Owing to the state of my kitchen (covered in a thin film of plaster dust from the post-earthquake renovations) I've eaten takeaway the last couple of nights. Last night I went to Philadephio's and had a Moroccan pizza, marinated lamb chunks and mint/yoghurt sauce, with a nice dark beer. Tonight I went to my neighbourhood souvlakerie and while I waited for my order, I looked at a book about the glories of ancient Iran; Persepolis, Naqst-i-Rustam and Shiraz. So I took my beef souvlaki home and teamed it with an appropriate glass of Shiraz (not from Iran but from Australia). The people in the shop must be Iranian, as there are several books there about Iran. I don't know if souvlaki is an Arab invention, I thought it was Greek, but I guess that something much like souvlaki is eaten across the Arab world, like kebabs, and probably Greek souvlaki originates with the Ottoman empire that took over Greece and the eastern world for several centuries. I don't know; the ethnology of food is fascinating subject and complex. (Get hold of Claudia Roden's Book of Jewish food - the story of the Diaspora told through the food of Jewish communities across Europe and Asia)

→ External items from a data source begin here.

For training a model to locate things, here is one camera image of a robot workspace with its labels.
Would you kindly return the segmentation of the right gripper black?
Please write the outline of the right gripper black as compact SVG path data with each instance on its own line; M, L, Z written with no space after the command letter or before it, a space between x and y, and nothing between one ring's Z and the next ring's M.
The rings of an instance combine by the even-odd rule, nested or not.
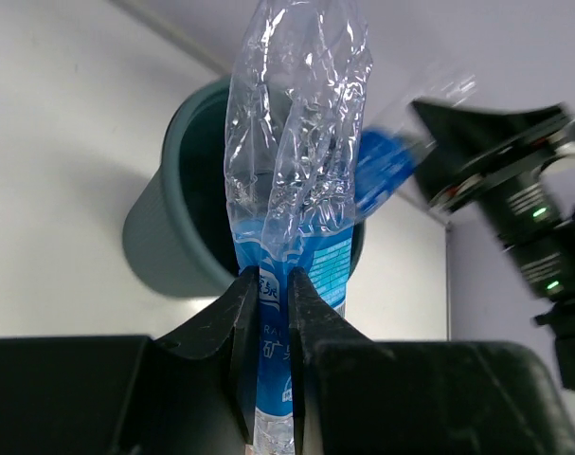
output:
M574 144L565 107L507 112L431 99L411 106L435 140L412 148L425 202L443 209L478 204L536 297L575 299L575 206L562 214L541 183Z

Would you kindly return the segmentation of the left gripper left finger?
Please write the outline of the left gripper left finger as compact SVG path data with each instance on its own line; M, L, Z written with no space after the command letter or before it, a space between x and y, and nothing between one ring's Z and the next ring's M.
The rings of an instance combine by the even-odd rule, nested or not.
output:
M157 341L166 444L250 444L259 357L259 272L247 267L207 308Z

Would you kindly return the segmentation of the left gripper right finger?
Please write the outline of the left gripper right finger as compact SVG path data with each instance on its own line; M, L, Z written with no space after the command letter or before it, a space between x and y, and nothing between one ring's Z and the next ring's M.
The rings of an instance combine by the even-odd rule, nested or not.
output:
M321 299L301 267L288 276L288 316L296 453L323 454L332 398L329 380L335 370L324 363L325 355L352 343L369 344L370 339Z

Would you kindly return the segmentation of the clear bottle blue label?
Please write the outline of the clear bottle blue label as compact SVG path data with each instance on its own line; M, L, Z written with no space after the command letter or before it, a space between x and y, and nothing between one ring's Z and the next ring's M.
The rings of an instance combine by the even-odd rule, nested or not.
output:
M456 65L431 64L397 93L362 131L355 166L355 222L362 223L420 168L436 148L411 106L429 98L450 107L476 92L476 76Z

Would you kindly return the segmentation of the crushed bottle blue label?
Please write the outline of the crushed bottle blue label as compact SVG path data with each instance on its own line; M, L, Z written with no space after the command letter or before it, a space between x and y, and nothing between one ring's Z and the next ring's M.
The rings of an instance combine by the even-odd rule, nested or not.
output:
M372 57L352 1L262 1L231 73L226 209L240 268L259 277L253 450L295 450L288 276L300 267L343 311L354 170Z

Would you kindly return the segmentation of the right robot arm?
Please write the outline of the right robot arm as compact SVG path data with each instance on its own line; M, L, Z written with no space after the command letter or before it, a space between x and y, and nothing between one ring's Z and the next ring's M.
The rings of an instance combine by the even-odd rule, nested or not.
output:
M554 337L562 384L575 391L575 206L561 213L542 184L575 159L575 119L562 104L524 112L417 98L412 111L433 140L414 176L422 196L454 213L475 203L531 293L551 309L535 317Z

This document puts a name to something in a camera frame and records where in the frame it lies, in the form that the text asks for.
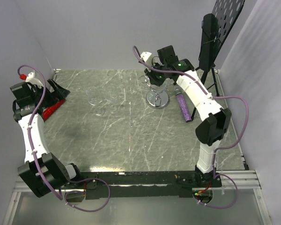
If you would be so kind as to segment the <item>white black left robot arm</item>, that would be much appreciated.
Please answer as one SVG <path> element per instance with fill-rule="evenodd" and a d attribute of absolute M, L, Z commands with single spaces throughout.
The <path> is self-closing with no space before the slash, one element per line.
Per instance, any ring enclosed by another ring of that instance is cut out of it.
<path fill-rule="evenodd" d="M 18 167 L 18 174 L 37 197 L 50 192 L 40 170 L 54 189 L 65 184 L 79 188 L 83 183 L 83 176 L 75 164 L 63 165 L 48 150 L 44 136 L 43 110 L 65 100 L 70 94 L 69 90 L 62 88 L 54 80 L 49 79 L 48 83 L 53 92 L 28 80 L 10 88 L 15 96 L 13 118 L 22 129 L 25 143 L 24 164 Z"/>

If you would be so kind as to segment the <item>red glitter microphone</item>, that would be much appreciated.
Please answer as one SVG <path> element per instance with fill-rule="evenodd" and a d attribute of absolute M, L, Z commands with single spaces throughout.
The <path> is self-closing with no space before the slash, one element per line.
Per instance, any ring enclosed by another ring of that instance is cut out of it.
<path fill-rule="evenodd" d="M 44 121 L 48 120 L 65 103 L 65 101 L 66 101 L 66 99 L 60 100 L 56 104 L 54 104 L 53 106 L 50 106 L 50 107 L 46 108 L 43 111 Z"/>

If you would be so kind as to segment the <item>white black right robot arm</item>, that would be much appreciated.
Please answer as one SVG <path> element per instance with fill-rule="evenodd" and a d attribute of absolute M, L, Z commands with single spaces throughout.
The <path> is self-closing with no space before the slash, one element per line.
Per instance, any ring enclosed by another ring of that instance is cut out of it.
<path fill-rule="evenodd" d="M 199 160 L 196 164 L 200 172 L 195 175 L 195 181 L 197 185 L 205 187 L 211 182 L 209 172 L 215 163 L 215 150 L 227 132 L 231 110 L 223 108 L 214 100 L 191 62 L 188 59 L 180 60 L 173 46 L 162 48 L 157 54 L 159 62 L 153 61 L 150 52 L 142 52 L 140 55 L 141 61 L 147 65 L 145 72 L 150 83 L 161 86 L 166 79 L 172 79 L 189 97 L 199 113 L 201 123 L 195 129 L 195 133 L 200 142 Z"/>

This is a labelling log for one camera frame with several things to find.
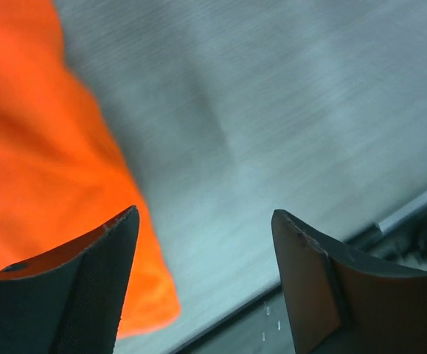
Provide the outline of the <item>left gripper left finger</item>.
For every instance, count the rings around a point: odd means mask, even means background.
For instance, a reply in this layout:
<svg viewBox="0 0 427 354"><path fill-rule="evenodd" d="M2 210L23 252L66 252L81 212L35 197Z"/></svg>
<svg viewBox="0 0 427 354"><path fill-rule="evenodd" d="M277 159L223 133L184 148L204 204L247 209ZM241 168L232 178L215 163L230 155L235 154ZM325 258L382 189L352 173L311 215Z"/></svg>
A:
<svg viewBox="0 0 427 354"><path fill-rule="evenodd" d="M0 271L0 353L112 353L136 249L130 206Z"/></svg>

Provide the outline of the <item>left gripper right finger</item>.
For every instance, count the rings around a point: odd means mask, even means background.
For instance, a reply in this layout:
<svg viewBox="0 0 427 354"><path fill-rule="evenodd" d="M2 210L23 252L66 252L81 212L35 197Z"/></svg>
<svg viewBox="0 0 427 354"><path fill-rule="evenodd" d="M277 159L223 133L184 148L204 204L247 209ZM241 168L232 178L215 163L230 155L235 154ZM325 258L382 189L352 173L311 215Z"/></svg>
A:
<svg viewBox="0 0 427 354"><path fill-rule="evenodd" d="M297 353L427 353L427 271L367 254L283 209L271 229Z"/></svg>

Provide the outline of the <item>orange t shirt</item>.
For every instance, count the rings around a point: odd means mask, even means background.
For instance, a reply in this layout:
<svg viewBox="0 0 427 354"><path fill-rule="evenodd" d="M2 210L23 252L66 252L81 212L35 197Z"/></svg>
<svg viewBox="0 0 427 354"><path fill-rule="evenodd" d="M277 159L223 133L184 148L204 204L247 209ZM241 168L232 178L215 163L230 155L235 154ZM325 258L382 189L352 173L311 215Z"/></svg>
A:
<svg viewBox="0 0 427 354"><path fill-rule="evenodd" d="M91 92L64 59L51 1L0 1L0 269L129 206L140 226L119 336L172 324L181 306L147 204Z"/></svg>

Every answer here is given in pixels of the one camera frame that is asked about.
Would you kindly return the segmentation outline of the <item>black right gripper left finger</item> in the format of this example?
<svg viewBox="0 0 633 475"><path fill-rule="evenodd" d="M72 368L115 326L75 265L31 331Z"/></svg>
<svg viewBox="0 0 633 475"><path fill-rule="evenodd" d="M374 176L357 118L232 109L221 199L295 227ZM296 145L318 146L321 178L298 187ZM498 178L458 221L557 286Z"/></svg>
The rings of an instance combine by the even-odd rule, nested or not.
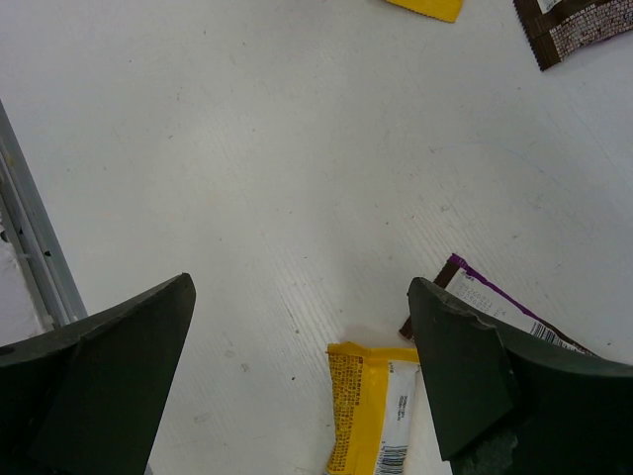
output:
<svg viewBox="0 0 633 475"><path fill-rule="evenodd" d="M182 273L2 346L2 473L144 473L195 302Z"/></svg>

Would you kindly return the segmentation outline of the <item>yellow M&M packet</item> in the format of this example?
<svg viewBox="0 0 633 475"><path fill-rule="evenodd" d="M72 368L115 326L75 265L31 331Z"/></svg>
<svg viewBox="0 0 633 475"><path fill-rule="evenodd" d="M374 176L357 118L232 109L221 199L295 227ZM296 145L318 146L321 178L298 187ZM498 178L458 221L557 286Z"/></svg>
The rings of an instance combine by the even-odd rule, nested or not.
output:
<svg viewBox="0 0 633 475"><path fill-rule="evenodd" d="M455 23L463 0L388 0L388 3L445 23Z"/></svg>

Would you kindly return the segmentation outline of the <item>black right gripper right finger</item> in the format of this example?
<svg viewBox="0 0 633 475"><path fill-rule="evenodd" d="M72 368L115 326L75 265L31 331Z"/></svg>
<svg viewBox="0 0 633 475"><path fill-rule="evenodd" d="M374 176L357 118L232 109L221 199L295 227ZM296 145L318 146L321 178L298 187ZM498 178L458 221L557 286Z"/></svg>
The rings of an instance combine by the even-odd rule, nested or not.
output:
<svg viewBox="0 0 633 475"><path fill-rule="evenodd" d="M424 278L407 296L453 473L631 473L631 366L517 330Z"/></svg>

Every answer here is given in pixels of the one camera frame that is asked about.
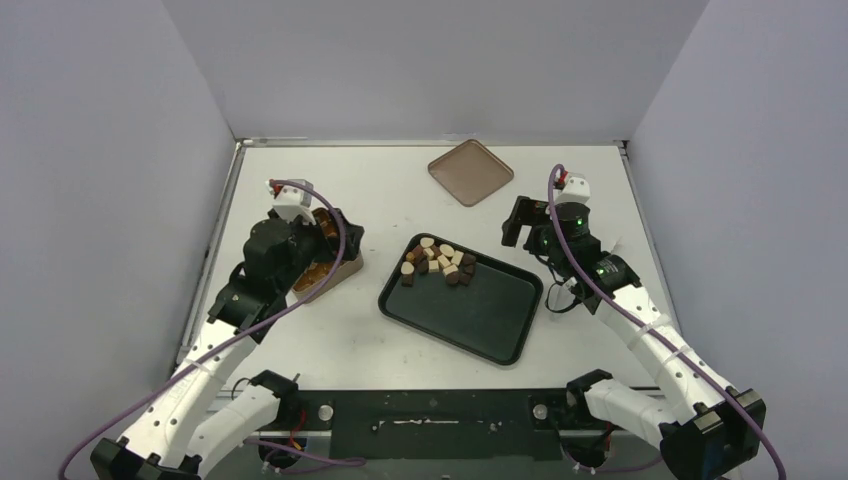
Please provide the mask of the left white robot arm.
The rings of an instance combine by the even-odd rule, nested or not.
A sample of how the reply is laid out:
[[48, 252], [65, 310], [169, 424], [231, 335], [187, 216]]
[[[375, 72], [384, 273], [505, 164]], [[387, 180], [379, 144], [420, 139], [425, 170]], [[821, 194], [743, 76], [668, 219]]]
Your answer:
[[142, 401], [142, 415], [116, 440], [102, 438], [90, 455], [100, 479], [202, 479], [259, 427], [291, 427], [297, 387], [265, 370], [246, 393], [212, 417], [208, 407], [226, 380], [261, 344], [270, 319], [292, 311], [286, 297], [320, 264], [327, 284], [343, 263], [359, 257], [363, 227], [338, 209], [278, 209], [256, 223], [243, 260], [217, 294], [191, 351], [166, 388]]

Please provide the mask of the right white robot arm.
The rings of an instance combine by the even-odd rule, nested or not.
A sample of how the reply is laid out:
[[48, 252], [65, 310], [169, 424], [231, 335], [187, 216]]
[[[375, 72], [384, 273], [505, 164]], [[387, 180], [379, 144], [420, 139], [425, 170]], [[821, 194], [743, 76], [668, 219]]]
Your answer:
[[525, 250], [542, 260], [587, 311], [626, 345], [662, 392], [657, 400], [596, 369], [567, 385], [566, 414], [576, 426], [609, 422], [655, 447], [678, 479], [718, 479], [760, 449], [766, 406], [716, 374], [653, 302], [619, 255], [602, 249], [580, 202], [549, 206], [520, 196], [502, 224], [504, 246], [523, 228]]

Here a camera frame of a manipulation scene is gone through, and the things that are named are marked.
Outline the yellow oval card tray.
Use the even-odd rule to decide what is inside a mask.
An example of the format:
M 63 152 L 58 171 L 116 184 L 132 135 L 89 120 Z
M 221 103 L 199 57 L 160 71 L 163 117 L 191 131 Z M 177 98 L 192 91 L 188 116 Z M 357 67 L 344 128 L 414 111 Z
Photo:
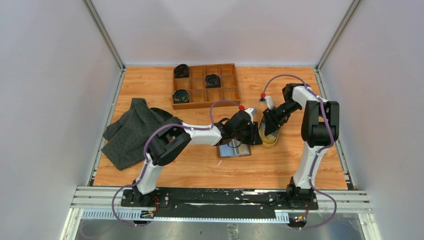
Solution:
M 259 137 L 262 140 L 262 146 L 263 147 L 271 148 L 278 141 L 281 128 L 279 128 L 278 130 L 276 130 L 276 131 L 274 131 L 274 132 L 272 132 L 268 135 L 265 135 L 265 128 L 266 128 L 266 121 L 265 121 L 265 118 L 262 117 L 262 119 L 259 123 L 259 127 L 258 127 Z

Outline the brown leather card holder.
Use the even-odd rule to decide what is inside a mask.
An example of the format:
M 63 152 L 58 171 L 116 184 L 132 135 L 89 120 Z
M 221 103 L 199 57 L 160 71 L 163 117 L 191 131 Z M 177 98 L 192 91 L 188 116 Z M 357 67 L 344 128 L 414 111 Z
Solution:
M 236 158 L 251 155 L 250 146 L 235 139 L 231 140 L 228 144 L 219 145 L 217 147 L 218 158 Z

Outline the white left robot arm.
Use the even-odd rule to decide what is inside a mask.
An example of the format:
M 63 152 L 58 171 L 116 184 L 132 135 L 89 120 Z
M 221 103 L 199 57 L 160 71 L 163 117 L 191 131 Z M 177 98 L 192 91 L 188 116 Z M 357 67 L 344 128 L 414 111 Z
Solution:
M 239 110 L 230 119 L 210 125 L 190 125 L 173 117 L 157 129 L 143 148 L 144 164 L 139 177 L 131 188 L 134 200 L 140 206 L 149 206 L 153 191 L 164 166 L 173 162 L 190 145 L 222 146 L 233 148 L 241 145 L 260 145 L 258 122 L 254 121 L 257 110 L 253 107 Z

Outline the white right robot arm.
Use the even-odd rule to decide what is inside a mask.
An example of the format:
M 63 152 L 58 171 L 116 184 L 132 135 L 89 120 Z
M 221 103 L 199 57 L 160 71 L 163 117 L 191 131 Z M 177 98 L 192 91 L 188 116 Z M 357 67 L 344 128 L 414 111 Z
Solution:
M 307 84 L 289 83 L 282 89 L 282 94 L 284 103 L 274 106 L 272 98 L 261 93 L 259 100 L 266 103 L 267 109 L 263 111 L 259 134 L 264 141 L 275 141 L 291 114 L 303 111 L 301 138 L 304 149 L 300 164 L 285 195 L 275 201 L 276 205 L 285 202 L 289 208 L 298 209 L 313 202 L 318 167 L 328 148 L 339 137 L 340 105 L 321 98 Z

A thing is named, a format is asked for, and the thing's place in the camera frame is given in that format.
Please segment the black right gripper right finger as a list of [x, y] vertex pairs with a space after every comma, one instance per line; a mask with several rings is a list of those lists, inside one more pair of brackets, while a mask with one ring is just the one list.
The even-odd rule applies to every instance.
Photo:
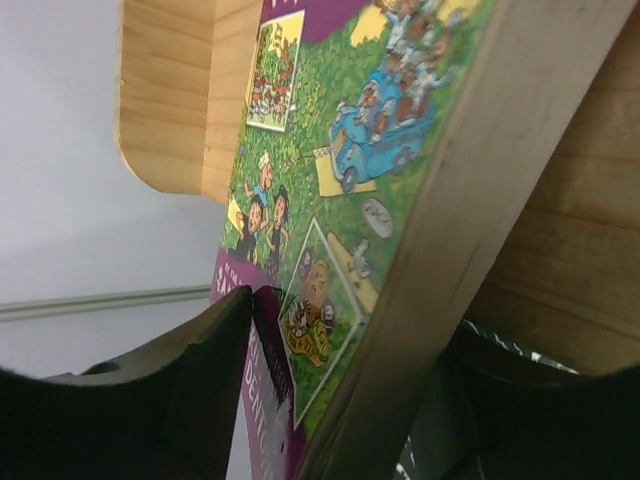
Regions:
[[573, 370], [461, 321], [399, 458], [402, 479], [636, 479], [639, 368]]

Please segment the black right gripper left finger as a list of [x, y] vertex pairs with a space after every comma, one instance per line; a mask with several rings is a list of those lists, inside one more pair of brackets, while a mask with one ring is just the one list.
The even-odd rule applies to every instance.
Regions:
[[252, 292], [79, 374], [1, 373], [5, 479], [222, 479]]

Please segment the purple 117-storey treehouse book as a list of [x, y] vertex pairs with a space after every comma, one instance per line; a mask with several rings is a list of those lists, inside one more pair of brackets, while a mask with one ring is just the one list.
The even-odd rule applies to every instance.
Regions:
[[392, 475], [632, 1], [266, 1], [212, 295], [254, 479]]

What interested me in the book about Iran was the picture of a stone relief of Emperor Shapur, (Parthian or Sassanid, I forget which) seated in triumph over the grovelling figure of the Roman emperor, Valerianus. A nice moment of shoe-on-the-other-footness, given the Roman love of portraying their own emperors triumphing over sundry "barbarian" races. Here the Roman is seen as the barbarian, offering tribute to the sophisticated and civilised emperor Shapur, representing the superiority of his people and culture over that of Rome.
It's just like my Thursday night Moroccan pizza; pizza, that most Italian of foods, topped by a characteristically Arab taste combination of lamb and minted yoghurt. The pizza base is held hostage by the topping, just like Valerian's submission to Shapur!
The ancient world was far more multicultural than we think; people didn't travel fast, but they still travelled, and fought each other and created mixed-race babies and mixed-race food. An Arab merchant might have two wives, one at either end of the Silk Road, one Chinese and one Caucasian, both Muslim. Ibn Batuta, the great Arab traveller, travelled to China via India well before Marco Polo. The Phoenicians travelled as far as Cornwall for tin, and Viking yobboes (Justinian's Varangian guard) carved runic graffiti into the balustrade of Hagia Sophia in Istanbul, a Byzantine Christian cathedral that was converted into a mosque by the Ottoman Turks. Sicily, at the centre of the Mediterranean, was home to the Greeks, the Carthaginians, the odd Roman or two, the Moors, the Normans and the Spanish; each group contributed something to Sicilian culture to make something quite unique.
Multiculturalism; it does make life more interesting.